Please repeat the lines below, exactly and only, from the one that holds "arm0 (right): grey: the" through the one that holds "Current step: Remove".
== Segment start ==
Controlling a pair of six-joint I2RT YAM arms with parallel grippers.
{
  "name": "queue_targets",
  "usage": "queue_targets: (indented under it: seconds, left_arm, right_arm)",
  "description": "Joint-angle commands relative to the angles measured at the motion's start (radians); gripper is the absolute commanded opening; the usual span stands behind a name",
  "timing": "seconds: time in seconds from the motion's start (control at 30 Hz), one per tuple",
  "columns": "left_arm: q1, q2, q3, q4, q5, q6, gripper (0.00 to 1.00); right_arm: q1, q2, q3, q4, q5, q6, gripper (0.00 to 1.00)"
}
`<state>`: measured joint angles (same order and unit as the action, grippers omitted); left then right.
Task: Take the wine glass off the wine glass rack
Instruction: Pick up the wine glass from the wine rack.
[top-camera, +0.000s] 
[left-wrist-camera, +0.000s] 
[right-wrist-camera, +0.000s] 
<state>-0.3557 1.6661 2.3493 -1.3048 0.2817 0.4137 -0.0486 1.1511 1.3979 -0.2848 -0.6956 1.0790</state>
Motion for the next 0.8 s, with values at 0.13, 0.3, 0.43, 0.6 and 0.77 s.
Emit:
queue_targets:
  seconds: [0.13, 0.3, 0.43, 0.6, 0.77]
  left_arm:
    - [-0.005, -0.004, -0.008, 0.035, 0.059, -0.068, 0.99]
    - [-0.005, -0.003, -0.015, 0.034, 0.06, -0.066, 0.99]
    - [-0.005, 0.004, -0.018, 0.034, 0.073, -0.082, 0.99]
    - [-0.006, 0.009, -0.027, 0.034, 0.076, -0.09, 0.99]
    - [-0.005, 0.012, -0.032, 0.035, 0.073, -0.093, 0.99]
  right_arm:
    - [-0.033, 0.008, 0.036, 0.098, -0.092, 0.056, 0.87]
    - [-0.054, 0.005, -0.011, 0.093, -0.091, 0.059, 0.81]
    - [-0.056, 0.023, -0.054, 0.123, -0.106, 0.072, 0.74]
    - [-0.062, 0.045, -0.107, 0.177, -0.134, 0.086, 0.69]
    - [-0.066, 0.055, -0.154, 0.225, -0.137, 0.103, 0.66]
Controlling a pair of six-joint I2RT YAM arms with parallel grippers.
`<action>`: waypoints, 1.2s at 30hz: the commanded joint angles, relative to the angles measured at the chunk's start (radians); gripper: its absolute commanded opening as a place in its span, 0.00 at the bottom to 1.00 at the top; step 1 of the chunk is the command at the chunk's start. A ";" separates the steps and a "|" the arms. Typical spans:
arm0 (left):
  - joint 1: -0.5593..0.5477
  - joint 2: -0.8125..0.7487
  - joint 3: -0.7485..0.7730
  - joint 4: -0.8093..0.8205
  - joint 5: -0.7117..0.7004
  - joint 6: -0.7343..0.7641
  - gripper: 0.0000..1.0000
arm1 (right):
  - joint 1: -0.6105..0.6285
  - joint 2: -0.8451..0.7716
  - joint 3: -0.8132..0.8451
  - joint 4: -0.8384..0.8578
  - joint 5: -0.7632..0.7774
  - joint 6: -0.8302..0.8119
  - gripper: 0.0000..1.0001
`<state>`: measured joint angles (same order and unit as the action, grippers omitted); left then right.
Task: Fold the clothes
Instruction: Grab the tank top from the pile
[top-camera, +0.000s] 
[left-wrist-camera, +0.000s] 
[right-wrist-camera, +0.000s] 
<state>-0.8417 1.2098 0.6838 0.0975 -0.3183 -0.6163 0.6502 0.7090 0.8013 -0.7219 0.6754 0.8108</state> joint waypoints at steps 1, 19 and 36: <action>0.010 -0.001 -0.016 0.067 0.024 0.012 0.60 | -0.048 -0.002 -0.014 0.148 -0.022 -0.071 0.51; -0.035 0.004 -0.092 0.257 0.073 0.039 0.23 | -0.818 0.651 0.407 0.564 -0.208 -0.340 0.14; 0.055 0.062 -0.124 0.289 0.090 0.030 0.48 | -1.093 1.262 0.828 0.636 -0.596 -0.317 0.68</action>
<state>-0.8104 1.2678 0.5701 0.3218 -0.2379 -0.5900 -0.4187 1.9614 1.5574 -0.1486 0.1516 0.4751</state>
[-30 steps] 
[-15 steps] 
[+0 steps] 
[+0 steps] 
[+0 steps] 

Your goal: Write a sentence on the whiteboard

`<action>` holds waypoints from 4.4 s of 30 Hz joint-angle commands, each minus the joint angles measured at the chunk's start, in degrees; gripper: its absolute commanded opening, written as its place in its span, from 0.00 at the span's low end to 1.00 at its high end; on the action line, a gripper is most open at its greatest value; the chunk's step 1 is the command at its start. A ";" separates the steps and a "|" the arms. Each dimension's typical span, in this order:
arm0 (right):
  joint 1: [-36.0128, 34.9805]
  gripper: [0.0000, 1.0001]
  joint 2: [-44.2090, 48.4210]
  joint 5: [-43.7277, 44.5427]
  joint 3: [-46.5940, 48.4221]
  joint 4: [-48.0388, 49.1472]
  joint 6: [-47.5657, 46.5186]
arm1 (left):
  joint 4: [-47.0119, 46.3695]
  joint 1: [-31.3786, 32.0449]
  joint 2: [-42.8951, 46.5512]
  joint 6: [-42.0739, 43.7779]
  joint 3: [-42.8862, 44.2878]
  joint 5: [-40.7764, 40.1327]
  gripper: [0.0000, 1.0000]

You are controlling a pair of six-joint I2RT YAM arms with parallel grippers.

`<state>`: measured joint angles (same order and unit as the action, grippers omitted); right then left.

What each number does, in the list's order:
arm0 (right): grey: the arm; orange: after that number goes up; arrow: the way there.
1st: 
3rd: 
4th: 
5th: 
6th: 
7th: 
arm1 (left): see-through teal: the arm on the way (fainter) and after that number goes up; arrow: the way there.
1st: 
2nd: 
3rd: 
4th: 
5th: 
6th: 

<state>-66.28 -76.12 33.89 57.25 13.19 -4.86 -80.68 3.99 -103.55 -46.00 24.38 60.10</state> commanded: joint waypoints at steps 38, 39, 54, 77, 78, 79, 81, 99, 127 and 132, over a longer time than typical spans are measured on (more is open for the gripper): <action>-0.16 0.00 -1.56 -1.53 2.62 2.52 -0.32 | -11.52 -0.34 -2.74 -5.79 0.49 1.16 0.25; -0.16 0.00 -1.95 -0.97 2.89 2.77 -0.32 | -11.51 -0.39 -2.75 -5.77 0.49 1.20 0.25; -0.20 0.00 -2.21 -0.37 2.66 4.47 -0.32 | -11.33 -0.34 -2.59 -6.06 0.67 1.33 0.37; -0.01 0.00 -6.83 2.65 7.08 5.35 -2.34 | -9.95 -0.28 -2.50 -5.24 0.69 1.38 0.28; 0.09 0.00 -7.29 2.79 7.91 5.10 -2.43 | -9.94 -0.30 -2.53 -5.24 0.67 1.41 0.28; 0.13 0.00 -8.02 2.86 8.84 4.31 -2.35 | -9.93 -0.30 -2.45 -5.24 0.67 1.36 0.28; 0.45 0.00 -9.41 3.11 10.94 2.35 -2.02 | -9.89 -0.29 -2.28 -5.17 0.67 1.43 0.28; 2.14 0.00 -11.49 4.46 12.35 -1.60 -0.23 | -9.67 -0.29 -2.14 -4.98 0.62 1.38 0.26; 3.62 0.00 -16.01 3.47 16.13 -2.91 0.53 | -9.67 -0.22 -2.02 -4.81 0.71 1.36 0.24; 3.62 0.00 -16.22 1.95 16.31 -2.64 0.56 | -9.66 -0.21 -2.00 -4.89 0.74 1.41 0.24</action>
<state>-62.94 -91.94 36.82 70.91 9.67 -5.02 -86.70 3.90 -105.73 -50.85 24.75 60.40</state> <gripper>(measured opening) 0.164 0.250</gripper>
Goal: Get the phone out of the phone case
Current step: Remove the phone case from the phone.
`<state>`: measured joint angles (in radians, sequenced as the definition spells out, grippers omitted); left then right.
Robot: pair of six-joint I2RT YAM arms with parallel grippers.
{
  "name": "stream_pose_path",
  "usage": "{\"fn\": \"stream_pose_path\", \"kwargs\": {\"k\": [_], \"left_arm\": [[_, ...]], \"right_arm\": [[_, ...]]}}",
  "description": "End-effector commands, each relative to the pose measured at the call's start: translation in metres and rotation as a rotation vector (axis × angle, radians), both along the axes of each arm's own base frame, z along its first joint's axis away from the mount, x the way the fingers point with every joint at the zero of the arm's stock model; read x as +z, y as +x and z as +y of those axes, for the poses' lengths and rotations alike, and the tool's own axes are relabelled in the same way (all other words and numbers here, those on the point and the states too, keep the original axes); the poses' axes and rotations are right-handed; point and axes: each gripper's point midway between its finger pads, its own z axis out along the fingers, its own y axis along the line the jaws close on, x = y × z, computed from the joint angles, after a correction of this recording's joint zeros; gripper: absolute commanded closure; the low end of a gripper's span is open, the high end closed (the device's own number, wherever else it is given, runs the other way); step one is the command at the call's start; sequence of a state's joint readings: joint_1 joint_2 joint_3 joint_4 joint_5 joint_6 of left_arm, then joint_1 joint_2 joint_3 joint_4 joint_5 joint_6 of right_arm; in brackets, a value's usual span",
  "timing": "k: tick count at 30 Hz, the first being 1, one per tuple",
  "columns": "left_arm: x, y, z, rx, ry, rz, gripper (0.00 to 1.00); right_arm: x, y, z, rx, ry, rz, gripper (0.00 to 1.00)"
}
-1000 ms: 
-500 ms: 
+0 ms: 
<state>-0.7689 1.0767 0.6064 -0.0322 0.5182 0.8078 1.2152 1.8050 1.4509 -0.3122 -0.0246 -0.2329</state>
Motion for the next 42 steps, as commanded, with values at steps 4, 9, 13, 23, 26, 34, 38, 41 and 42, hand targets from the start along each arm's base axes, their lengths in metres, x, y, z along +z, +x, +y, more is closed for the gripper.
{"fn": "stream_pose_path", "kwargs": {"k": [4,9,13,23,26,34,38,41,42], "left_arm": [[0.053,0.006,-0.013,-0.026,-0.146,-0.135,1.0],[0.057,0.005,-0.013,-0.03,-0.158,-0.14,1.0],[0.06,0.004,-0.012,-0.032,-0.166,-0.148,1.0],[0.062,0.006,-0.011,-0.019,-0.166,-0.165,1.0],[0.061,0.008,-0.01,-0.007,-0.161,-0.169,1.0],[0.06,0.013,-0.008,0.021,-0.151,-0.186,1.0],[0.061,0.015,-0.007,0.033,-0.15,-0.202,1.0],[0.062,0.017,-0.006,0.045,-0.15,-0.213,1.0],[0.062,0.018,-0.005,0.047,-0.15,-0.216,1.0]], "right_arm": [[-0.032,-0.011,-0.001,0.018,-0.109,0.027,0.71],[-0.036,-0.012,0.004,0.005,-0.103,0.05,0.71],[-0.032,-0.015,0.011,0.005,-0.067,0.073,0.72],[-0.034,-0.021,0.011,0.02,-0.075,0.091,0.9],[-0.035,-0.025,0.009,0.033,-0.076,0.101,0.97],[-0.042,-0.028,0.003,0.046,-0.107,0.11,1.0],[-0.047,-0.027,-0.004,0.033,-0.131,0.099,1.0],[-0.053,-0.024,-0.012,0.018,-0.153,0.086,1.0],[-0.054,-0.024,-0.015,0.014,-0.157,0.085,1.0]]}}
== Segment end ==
Solution to the problem:
arm0 (right): grey: the arm; orange: after that number goes up; arrow: the way there.
1st: 
3rd: 
4th: 
5th: 
6th: 
7th: 
arm1 (left): see-through teal: the arm on the way (fainter) and after that number goes up; arrow: the way there.
1st: 
2nd: 
3rd: 
4th: 
5th: 
6th: 

<state>-66.28 -76.12 33.89 57.25 13.19 -4.86 -80.68 3.99 -103.55 -46.00 24.38 60.10</state> commanded: joint waypoints at steps 38, 39, 54, 77, 78, 79, 81, 99, 127 and 132, over a longer time than typical spans are measured on (more is open for the gripper): <action>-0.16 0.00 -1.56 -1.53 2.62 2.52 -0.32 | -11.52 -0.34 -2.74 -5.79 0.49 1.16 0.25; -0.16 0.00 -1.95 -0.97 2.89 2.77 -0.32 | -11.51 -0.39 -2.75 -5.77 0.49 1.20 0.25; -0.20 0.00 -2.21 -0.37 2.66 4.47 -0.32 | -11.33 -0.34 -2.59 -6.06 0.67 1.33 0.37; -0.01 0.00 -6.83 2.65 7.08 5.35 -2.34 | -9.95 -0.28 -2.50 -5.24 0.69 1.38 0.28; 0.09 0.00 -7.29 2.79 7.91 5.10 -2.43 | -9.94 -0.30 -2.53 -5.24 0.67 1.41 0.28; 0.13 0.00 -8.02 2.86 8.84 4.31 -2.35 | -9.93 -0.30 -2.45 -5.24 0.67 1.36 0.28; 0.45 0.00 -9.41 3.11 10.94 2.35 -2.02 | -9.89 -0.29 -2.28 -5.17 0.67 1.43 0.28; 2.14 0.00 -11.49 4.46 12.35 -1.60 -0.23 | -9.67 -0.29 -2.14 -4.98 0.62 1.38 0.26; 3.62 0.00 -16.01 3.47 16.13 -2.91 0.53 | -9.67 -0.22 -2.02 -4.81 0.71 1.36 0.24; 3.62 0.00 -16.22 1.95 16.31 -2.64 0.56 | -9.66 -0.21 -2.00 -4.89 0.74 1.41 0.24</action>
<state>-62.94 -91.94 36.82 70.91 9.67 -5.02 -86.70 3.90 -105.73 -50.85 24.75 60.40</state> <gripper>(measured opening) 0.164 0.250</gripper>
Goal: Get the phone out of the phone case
Current step: Remove the phone case from the phone.

No additional output will be given.